カルチャー

海洋ゴミを再利用して作られた服を展示 大阪「海遊館」リニューアル工事前の空の水槽で

大阪・海遊館が、5月12日〜14日の3日間限定で、海洋ゴミを再利用して作られた服を展示する「サンゴショーウィンドウ」を開催した。世界最大級のサンゴ礁の海を再現した「グレート・バリア・リーフ」水槽は奥行きが浅く縦に長くて、カラフルな衣装を纏ったマネキンが立ち並ぶ様子は、まるでショーウインドウだ。
今回の展示企画は、1990年の開館以来初めてとなる水槽の大改修にあたり、「何か意義のあることをしたい」という職員たちの思いから実現した。企画に携わった経営企画チームの花谷元さんは、「ファッションブランドの海洋保全の取り組みを応援できないかということで、唯一無二の場を提供することになった」と経緯を説明した。

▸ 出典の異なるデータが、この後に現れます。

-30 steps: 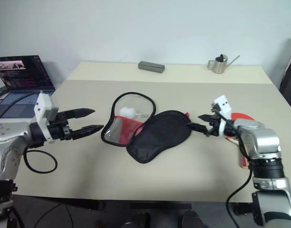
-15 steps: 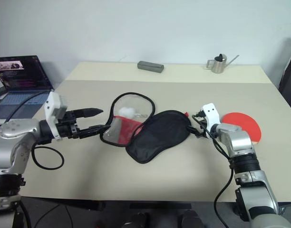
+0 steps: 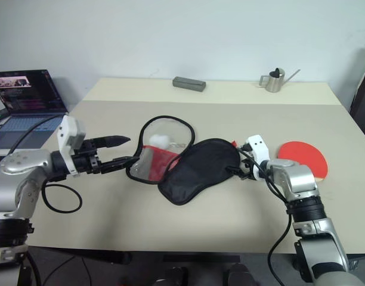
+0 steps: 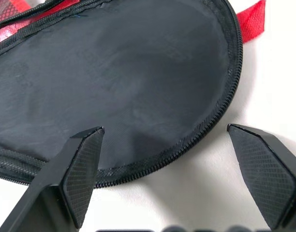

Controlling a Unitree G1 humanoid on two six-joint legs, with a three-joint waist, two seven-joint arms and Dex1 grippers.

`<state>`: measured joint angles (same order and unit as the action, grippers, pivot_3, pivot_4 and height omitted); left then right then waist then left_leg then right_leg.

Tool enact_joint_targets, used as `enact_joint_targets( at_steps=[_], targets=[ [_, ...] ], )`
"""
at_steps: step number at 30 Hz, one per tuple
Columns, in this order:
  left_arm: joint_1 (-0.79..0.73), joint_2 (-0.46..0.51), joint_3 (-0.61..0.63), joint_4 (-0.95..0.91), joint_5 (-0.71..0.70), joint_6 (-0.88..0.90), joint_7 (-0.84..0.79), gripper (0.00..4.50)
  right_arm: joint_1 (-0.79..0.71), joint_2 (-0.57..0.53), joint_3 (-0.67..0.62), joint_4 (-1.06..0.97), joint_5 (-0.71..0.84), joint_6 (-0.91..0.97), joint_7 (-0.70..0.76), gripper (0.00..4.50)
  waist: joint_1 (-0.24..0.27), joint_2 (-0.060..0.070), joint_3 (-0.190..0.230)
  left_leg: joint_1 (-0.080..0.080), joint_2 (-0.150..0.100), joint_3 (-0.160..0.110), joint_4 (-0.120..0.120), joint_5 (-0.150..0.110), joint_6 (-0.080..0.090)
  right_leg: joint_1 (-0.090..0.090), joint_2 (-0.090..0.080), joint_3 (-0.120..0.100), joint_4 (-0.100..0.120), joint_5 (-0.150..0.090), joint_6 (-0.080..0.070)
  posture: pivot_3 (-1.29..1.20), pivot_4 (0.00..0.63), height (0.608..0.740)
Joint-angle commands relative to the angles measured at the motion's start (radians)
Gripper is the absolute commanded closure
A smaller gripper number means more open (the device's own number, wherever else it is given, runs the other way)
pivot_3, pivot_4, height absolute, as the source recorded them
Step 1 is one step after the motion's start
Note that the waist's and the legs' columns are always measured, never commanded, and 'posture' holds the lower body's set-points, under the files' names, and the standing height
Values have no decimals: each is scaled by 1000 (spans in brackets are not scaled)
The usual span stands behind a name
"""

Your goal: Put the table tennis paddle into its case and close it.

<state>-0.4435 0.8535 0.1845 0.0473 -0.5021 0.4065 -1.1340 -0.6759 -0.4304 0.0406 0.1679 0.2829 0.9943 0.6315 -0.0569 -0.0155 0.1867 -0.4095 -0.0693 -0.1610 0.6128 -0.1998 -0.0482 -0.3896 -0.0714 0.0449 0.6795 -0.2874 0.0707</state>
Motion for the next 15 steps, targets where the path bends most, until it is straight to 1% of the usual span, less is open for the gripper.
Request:
enact_joint_targets(
  at_steps=[1, 8, 15],
  targets=[
    [-15, 4, 16, -21, 0, -14, 7, 604, 23, 5, -26, -49, 46, 93, -7, 36, 0, 0, 0, 0, 0, 0, 0, 0, 0, 0, 0, 0, 0, 0, 0, 0, 150, 740],
    [-14, 3, 16, -21, -1, -16, 13, 604, 26, 81, -112, -110, 154, 295, -37, 36, -1, -1, 0, 0, 1, 0, 0, 0, 0, 0, 1, 0, 0, 0, 0, 0, 150, 740],
    [-11, 2, 16, -20, 3, -19, 15, 604, 10, 170, -197, -78, 177, 343, -116, 36, -4, -1, -1, 2, 3, 2, -1, 0, 0, 0, 2, 0, 0, 0, 0, 0, 150, 740]
  ],
)
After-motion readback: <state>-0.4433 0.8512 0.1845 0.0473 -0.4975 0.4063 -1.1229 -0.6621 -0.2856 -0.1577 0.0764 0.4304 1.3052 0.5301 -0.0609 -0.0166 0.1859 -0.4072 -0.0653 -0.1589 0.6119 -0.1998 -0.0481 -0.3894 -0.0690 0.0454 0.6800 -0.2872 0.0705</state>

廃魚網を原材料の一部としてリサイクルし、洋服のホックやバッグの生地などの素材を作っているモリト株式会社は、展示に参加したファッションブランドの一つ。同社の藤原まゆみさんは、「魚を獲る網は厄介なゴミという扱いだったが、漁師が使い終わったもの回収して、服に使える素材にする流れを作っている」と自社の取り組みを紹介した。
「サンゴショーウィンドウ」の開催直前には、水槽の水抜きが行われた。立ち会った海遊館広報チームの松村将太さんによると、「取り残された生き物たちがいないか、飼育員がプカプカ浮かんでチェックしながら、徐々に水抜きが進んでいった」。中にいた生き物は、「他の展示水槽だったり、バックヤードの予備水槽に移動している」という。
33年間の展示で色褪せた「グレート・バリア・リーフ」水槽のリニューアルについては、「現地を調査し、実際の環境や色合いを再現していく」と花谷さん。色鮮やかなサンゴ礁の水槽と再会できるのは、2024年9月の予定だ。